How to setup prometheus and grafana on a dedicated machine to monitor your cardano nodes

Knowledge Base

How to setup prometheus and grafana on a dedicated machine to monitor your cardano nodes

Nov 21, 2020, by Chris

Prometheus and grafana are helpful tools to monitor your nodes. They have a built-in alert function which notifies you about arising problems. This guide will show how to setup your infrastructure to do this monitoring with a separate machine thus not requiring additional installations on your vital cardano nodes.

Today we would like to show how to setup up prometheus and grafana to monitor your nodes via a comfortable grafana dashboard.

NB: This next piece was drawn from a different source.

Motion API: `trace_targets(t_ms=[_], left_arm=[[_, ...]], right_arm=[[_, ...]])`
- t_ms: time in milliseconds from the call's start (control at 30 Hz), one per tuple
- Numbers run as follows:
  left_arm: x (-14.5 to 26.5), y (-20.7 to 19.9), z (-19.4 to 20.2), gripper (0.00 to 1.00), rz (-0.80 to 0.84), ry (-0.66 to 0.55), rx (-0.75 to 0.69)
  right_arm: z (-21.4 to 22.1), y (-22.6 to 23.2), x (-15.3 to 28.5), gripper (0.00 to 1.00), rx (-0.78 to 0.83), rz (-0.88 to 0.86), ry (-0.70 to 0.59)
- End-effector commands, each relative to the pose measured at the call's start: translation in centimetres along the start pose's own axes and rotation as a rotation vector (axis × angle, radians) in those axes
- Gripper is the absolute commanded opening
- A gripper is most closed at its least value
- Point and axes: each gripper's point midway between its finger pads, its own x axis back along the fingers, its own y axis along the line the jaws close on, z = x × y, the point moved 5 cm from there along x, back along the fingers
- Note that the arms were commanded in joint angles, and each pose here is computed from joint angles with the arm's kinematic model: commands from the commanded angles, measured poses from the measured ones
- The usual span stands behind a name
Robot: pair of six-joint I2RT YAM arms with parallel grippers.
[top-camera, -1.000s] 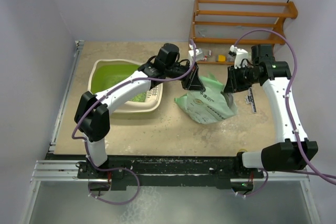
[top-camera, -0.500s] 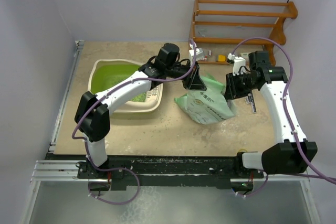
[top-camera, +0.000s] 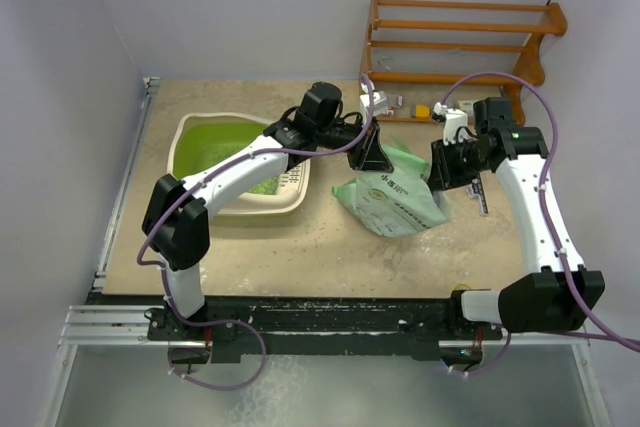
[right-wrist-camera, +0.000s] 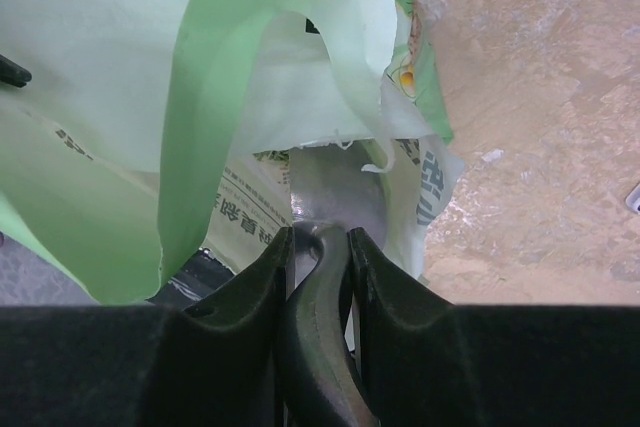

This guides sticks as closely as possible to the recommendations of the official cardano documentation and the official cardano stake pool school. We won't use any automated scripts (except using the precombiled cardano grafana dashboard of IOHK) since by doing this setup manually from scratch you develop a deeper understanding what exactly happens and thus enjoy a better learning experience.

This guide assumes that your node infrastructure consists of at least 2 relay nodes, 1 block producer node and one machine dedicated for monitoring your nodes. This guide can be used as a basis for an infinite number of cardano nodes!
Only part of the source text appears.